重点就在RealizationCost的实现里了

1
2
3
4
5
6
7
8
9
10
11
12
13
public RealizationCost(IRealization real) {
// ref Candidate.PRIORITIES
this.priority = Candidate.PRIORITIES.get(real.getType());

// ref CubeInstance.getCost()
int c = real.getAllDimensions().size() * CubeInstance.COST_WEIGHT_DIMENSION
+ real.getMeasures().size() * CubeInstance.COST_WEIGHT_MEASURE;
for (JoinTableDesc join : real.getModel().getJoinTables()) {
if (join.getJoin().isInnerJoin())
c += CubeInstance.COST_WEIGHT_INNER_JOIN;
}
this.cost = c;
}

到此,对于kylin的Realization的成本计算规则清楚了。就是对dimension,measure,jointable三个维度的数量进行加权求和,得到的就是每个Realization对应的成本。

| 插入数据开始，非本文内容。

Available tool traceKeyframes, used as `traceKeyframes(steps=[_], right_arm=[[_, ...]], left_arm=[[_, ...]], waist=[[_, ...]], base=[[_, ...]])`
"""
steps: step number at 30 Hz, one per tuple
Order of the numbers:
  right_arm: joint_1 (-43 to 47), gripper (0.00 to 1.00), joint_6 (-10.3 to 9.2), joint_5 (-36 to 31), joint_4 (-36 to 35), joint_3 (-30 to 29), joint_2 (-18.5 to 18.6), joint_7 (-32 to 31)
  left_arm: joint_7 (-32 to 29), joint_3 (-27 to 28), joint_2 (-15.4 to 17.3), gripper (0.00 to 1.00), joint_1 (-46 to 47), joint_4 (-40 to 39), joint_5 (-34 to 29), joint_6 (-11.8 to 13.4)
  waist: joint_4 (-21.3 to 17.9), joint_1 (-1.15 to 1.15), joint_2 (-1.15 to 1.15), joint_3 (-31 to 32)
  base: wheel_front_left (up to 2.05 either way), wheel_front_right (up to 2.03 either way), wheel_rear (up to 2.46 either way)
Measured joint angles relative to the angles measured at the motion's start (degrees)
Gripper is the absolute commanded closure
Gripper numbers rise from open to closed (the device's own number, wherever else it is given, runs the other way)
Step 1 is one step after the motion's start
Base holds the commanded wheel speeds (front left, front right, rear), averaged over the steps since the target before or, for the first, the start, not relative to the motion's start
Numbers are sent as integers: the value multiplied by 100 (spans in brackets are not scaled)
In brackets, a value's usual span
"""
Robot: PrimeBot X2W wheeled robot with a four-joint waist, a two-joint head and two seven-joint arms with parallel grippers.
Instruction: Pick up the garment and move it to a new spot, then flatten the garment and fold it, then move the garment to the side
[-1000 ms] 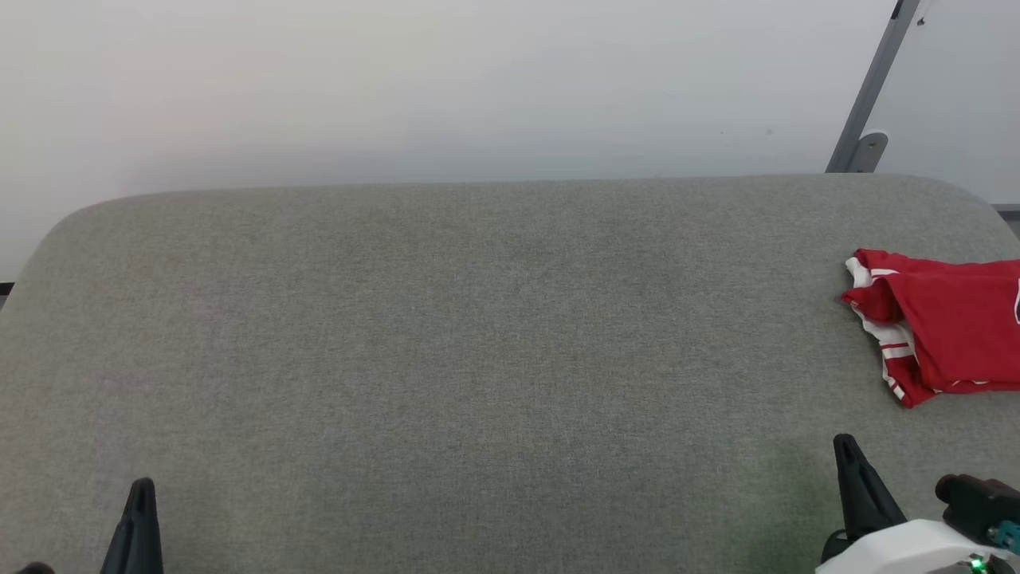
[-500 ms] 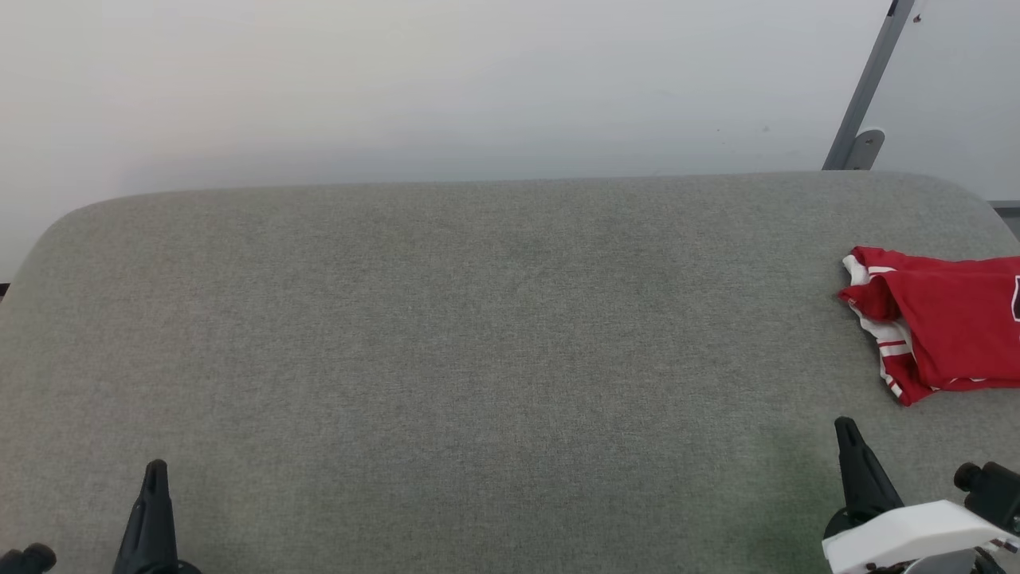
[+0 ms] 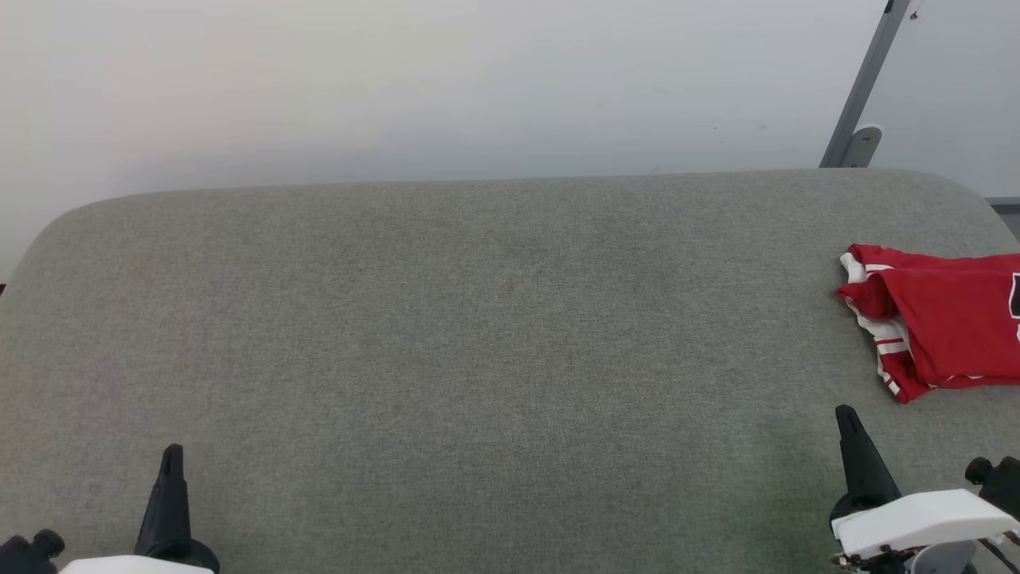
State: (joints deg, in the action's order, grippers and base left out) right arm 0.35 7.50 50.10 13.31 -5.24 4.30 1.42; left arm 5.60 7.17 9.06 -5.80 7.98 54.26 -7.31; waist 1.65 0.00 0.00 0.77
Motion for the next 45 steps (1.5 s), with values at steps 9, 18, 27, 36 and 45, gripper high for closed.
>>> traceKeyframes(steps=[9,18,27,36,45], right_arm=[[-99,100,0,528,4,-15,-18,-98],[-166,100,0,1079,11,-33,-37,-196],[-227,100,0,1592,19,-47,-48,-299],[-328,100,0,2103,26,-63,-63,-396],[-380,100,0,2529,33,-73,-74,-474]], left_arm=[[-153,-8,-67,100,136,81,467,0],[-310,-13,-159,100,309,157,992,0],[-461,-25,-221,100,448,229,1433,0],[-609,-34,-315,100,564,308,1878,0],[-722,-38,-368,100,684,371,2293,0]], waist=[[-15,0,0,-9],[-32,0,0,-18],[-49,0,0,-28],[-67,0,0,-39],[-84,0,0,-48]], base=[[0,0,0],[0,0,0],[0,0,0],[0,0,0],[0,0,0]])
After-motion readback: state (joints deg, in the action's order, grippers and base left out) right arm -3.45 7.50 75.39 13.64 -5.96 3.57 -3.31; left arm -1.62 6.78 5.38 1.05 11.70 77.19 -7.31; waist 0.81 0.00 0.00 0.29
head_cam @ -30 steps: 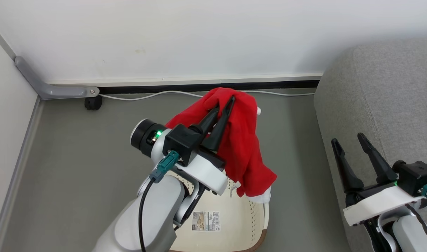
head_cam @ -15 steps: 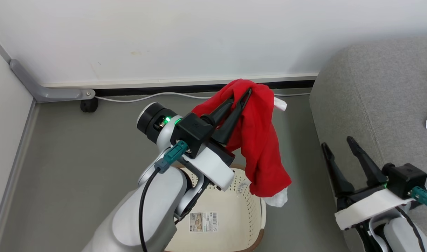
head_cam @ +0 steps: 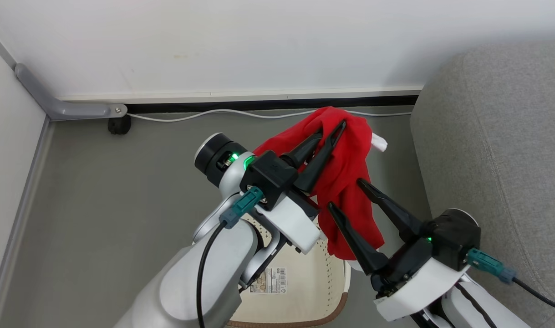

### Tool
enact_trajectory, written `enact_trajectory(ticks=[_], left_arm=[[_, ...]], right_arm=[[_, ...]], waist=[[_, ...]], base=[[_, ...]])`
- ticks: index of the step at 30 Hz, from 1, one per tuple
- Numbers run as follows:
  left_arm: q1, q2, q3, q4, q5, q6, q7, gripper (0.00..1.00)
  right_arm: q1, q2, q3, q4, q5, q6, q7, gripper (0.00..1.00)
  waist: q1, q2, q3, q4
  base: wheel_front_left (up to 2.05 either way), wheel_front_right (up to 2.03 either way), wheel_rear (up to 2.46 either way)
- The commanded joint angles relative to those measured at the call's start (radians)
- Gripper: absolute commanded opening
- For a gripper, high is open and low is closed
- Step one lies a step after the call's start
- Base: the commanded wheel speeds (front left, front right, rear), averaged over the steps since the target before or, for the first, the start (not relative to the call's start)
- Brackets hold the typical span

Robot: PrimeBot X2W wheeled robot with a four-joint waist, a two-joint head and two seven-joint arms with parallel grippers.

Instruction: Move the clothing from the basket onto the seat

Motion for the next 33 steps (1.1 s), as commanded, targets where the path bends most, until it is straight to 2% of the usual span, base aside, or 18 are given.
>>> enact_trajectory(ticks=[1, 11, 17, 18, 19, 20, 21, 33], left_arm=[[-0.059, 0.002, 0.023, -0.021, -0.012, 0.007, -0.011, 0.00], [-0.094, -0.012, -0.055, -0.016, -0.048, 0.014, -0.029, 0.00], [-0.103, -0.014, -0.101, -0.015, -0.081, 0.027, -0.044, 0.00], [-0.104, -0.014, -0.111, -0.015, -0.089, 0.031, -0.048, 0.00], [-0.104, -0.014, -0.121, -0.015, -0.098, 0.035, -0.051, 0.00], [-0.104, -0.014, -0.130, -0.014, -0.105, 0.040, -0.054, 0.00], [-0.104, -0.014, -0.139, -0.012, -0.113, 0.044, -0.057, 0.00], [-0.116, -0.014, -0.175, 0.053, -0.156, 0.087, -0.091, 0.00]], right_arm=[[-0.029, -0.004, 0.025, 0.003, -0.015, 0.003, -0.006, 1.00], [-0.102, 0.066, 0.039, 0.201, -0.095, 0.003, -0.006, 1.00], [-0.128, 0.098, 0.016, 0.265, -0.111, 0.003, -0.006, 1.00], [-0.133, 0.103, 0.006, 0.278, -0.113, 0.003, -0.006, 0.95], [-0.137, 0.109, -0.003, 0.291, -0.113, 0.003, -0.006, 0.49], [-0.141, 0.113, -0.011, 0.301, -0.114, 0.003, -0.006, 0.22], [-0.145, 0.116, -0.018, 0.310, -0.113, 0.003, -0.006, 0.00], [-0.142, 0.100, -0.070, 0.301, -0.070, 0.003, -0.006, 0.00]], waist=[[0.0001, 0.0000, 0.006, 0.008], [0.0001, 0.0000, 0.019, 0.058], [0.0001, 0.0000, 0.022, 0.081], [0.0001, 0.0000, 0.022, 0.085], [0.0001, 0.0000, 0.023, 0.087], [0.0001, 0.0000, 0.024, 0.090], [0.0001, 0.0000, 0.025, 0.091], [0.0001, 0.0000, 0.045, 0.070]], base=[[0.00, 0.00, 0.00], [0.00, 0.00, 0.00], [0.00, 0.00, 0.00], [0.00, 0.00, 0.00], [0.00, 0.00, 0.00], [0.00, 0.00, 0.00], [0.00, 0.00, 0.00], [0.00, 0.00, 0.00]])
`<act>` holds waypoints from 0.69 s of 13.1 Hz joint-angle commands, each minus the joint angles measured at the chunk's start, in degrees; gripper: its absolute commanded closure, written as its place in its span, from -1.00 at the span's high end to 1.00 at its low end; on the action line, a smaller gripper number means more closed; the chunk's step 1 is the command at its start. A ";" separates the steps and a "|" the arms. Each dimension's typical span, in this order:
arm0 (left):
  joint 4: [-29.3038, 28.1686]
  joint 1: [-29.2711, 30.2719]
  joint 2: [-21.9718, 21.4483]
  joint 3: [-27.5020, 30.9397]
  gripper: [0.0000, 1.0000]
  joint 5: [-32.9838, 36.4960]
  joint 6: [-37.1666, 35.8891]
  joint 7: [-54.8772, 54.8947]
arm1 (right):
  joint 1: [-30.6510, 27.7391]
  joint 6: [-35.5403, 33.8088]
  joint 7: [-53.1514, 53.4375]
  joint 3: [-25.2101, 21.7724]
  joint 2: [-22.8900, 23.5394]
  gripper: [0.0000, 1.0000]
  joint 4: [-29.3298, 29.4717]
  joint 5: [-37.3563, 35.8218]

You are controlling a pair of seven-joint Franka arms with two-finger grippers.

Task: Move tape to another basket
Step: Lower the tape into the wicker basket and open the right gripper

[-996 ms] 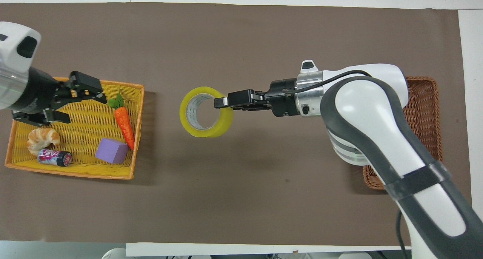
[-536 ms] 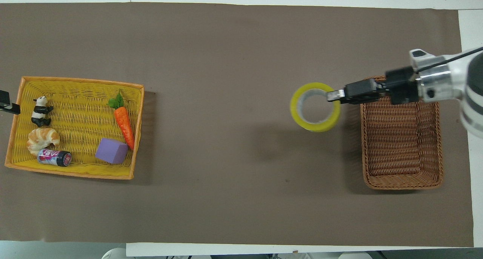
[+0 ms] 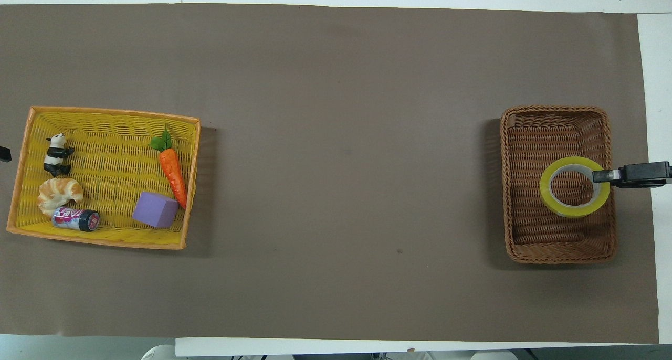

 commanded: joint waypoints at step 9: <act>4.76 -2.94 0.99 -2.63 1.00 8.56 -3.37 0.44 | 2.00 10.61 -7.79 1.10 2.70 0.52 -5.03 -1.67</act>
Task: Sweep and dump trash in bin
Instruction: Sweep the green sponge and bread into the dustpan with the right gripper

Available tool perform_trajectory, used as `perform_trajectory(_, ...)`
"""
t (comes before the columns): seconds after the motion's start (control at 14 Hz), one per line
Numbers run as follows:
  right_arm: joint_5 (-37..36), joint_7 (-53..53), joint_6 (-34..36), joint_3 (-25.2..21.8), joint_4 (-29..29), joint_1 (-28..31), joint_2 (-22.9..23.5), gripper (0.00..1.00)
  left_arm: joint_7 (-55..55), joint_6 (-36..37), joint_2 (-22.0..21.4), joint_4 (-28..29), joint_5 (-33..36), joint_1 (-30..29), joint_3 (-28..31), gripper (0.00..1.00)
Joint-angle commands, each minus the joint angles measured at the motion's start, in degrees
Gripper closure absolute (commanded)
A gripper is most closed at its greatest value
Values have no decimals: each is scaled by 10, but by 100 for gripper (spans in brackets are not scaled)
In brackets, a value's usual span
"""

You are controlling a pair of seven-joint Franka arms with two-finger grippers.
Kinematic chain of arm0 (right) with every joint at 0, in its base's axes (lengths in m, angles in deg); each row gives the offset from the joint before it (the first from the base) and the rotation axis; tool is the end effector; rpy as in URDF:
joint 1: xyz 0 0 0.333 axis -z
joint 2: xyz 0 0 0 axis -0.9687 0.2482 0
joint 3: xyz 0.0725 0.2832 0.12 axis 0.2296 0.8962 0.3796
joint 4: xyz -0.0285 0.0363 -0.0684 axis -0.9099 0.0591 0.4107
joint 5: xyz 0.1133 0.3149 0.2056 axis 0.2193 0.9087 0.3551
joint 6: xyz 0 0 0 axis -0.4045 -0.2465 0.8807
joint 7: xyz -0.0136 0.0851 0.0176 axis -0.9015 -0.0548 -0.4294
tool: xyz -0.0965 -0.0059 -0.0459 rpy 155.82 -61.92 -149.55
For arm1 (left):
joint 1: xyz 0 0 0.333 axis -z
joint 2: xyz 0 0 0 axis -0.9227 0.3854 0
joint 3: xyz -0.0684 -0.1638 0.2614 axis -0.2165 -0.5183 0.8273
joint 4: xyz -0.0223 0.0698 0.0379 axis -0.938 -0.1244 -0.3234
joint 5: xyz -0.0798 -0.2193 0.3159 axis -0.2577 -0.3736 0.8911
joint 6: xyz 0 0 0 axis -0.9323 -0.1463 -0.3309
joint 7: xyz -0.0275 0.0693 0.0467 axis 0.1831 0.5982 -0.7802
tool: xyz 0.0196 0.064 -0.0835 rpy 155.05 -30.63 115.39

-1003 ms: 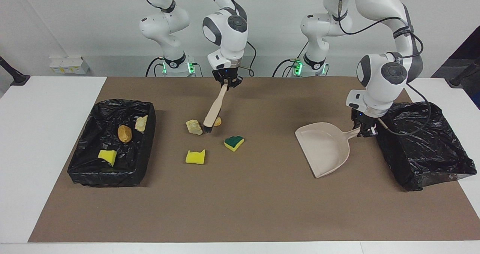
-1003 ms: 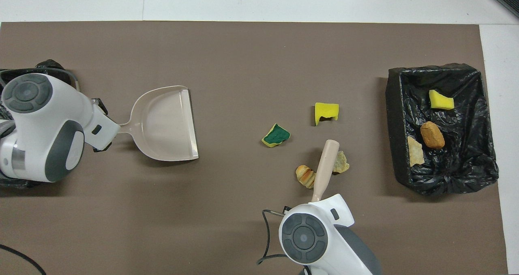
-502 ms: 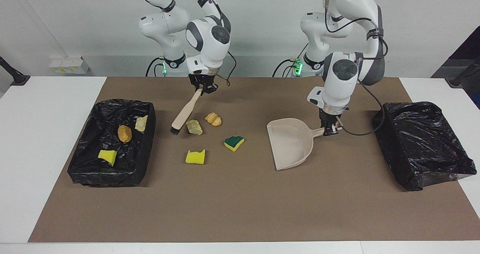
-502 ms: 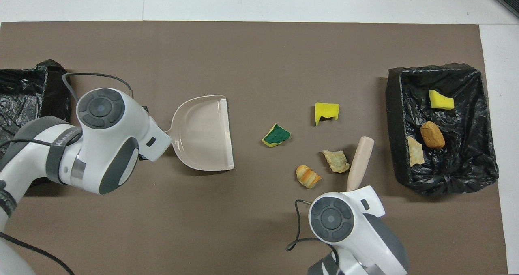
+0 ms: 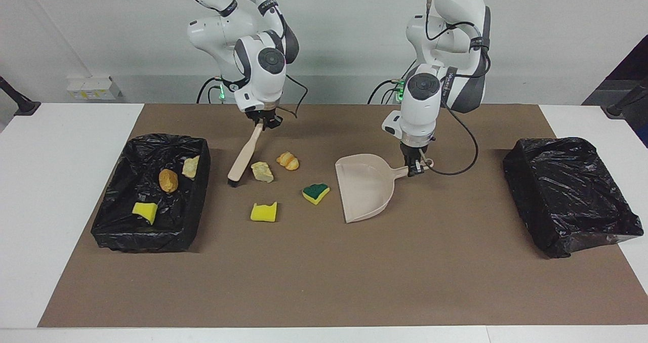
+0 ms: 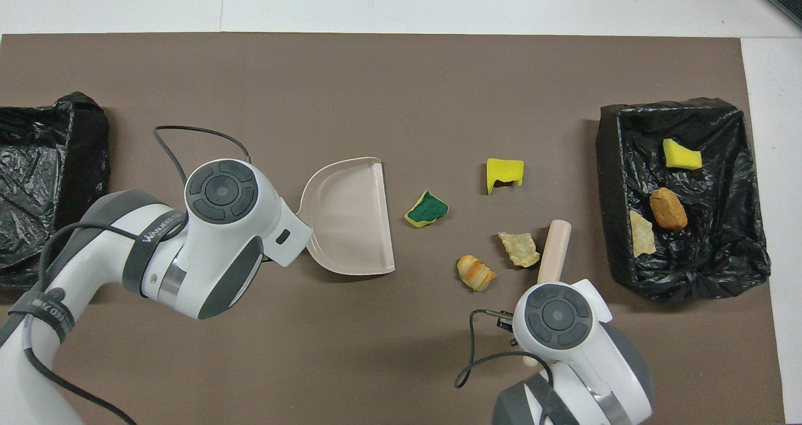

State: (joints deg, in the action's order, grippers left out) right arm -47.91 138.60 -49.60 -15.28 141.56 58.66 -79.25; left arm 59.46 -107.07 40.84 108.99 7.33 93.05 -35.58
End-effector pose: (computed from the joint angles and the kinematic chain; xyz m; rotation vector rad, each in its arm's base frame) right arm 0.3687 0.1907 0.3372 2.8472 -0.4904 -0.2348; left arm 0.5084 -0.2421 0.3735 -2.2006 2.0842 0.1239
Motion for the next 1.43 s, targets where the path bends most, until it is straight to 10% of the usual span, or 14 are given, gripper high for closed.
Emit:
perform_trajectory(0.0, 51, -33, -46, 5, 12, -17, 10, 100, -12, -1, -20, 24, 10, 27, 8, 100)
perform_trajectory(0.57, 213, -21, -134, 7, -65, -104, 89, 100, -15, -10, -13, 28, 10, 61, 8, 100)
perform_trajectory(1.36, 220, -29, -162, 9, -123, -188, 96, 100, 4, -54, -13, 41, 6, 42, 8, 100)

相对的,每个维度对应的权重是有所斟酌的,dimension对应的是10,measure为1(考虑到是预计算的结果),jointable为100。从这也能看出建模时应该考虑的优化方向:避免过多的dimension,以及jointable的操作,结果尽量从预计算中出。

总结

这次经过对kylin query源码的分析,基本上对kylin的核心代码都过了一遍,学习了不少优秀的代码解耦方式,也对底层原理加深了理解。关于RealizationCost的实现,目前kylin实现比较简单,在遍历所有满足条件的实现时找到Realization便返回处理的有些过于仓促。对于其是map的结构或许kylin在之后的扩展方面也是有所考虑。目前我们还不打算扩展Realizaiton的选择策略,了解了源码就可以在建模层面将查询结果不如意的情况给规避了。